- Required work: Return each line below holding the string "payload".

- Data block:
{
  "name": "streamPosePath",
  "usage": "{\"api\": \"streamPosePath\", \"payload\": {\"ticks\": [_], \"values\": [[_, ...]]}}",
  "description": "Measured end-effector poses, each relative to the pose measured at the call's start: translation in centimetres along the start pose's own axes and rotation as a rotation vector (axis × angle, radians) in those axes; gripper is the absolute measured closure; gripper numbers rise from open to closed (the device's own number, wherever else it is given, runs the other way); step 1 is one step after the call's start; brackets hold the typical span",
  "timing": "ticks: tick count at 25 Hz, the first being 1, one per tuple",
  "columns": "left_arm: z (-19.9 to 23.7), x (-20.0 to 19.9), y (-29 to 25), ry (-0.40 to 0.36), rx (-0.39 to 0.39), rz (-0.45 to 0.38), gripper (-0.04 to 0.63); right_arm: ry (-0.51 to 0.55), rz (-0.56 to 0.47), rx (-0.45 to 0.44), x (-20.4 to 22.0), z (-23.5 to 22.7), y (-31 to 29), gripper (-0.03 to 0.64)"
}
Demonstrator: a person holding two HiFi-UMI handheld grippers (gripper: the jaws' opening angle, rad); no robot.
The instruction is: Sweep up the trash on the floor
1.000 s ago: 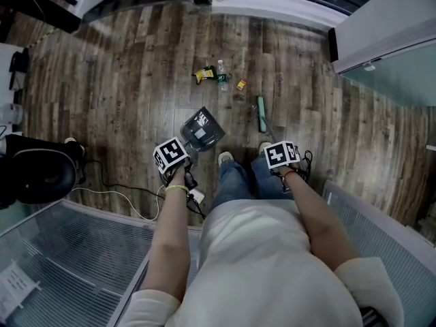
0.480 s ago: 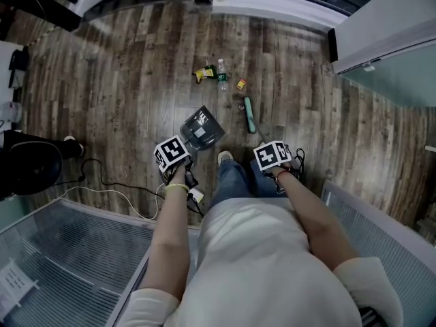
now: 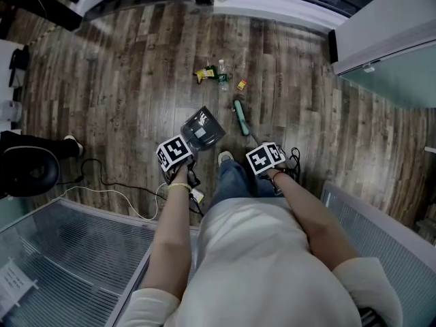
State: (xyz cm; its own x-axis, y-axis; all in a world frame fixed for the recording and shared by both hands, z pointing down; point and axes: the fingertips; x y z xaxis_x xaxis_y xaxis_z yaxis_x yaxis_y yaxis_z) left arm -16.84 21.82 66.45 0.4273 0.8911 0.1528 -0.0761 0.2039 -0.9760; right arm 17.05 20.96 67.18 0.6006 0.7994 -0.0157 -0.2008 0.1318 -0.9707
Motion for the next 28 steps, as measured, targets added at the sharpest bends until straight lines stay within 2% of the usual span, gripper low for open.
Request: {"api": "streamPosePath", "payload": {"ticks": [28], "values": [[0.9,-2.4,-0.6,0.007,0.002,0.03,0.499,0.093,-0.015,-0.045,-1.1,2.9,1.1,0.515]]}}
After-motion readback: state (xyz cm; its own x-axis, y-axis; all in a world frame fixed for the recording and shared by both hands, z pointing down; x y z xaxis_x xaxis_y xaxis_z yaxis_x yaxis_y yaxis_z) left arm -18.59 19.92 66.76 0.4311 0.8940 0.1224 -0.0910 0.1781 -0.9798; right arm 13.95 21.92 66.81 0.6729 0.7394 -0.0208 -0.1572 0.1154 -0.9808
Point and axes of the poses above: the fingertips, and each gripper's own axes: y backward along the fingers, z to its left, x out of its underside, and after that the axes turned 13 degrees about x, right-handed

- Reply:
  "usage": "{\"api\": \"streamPosePath\", \"payload\": {\"ticks\": [_], \"values\": [[_, ...]]}}",
Request: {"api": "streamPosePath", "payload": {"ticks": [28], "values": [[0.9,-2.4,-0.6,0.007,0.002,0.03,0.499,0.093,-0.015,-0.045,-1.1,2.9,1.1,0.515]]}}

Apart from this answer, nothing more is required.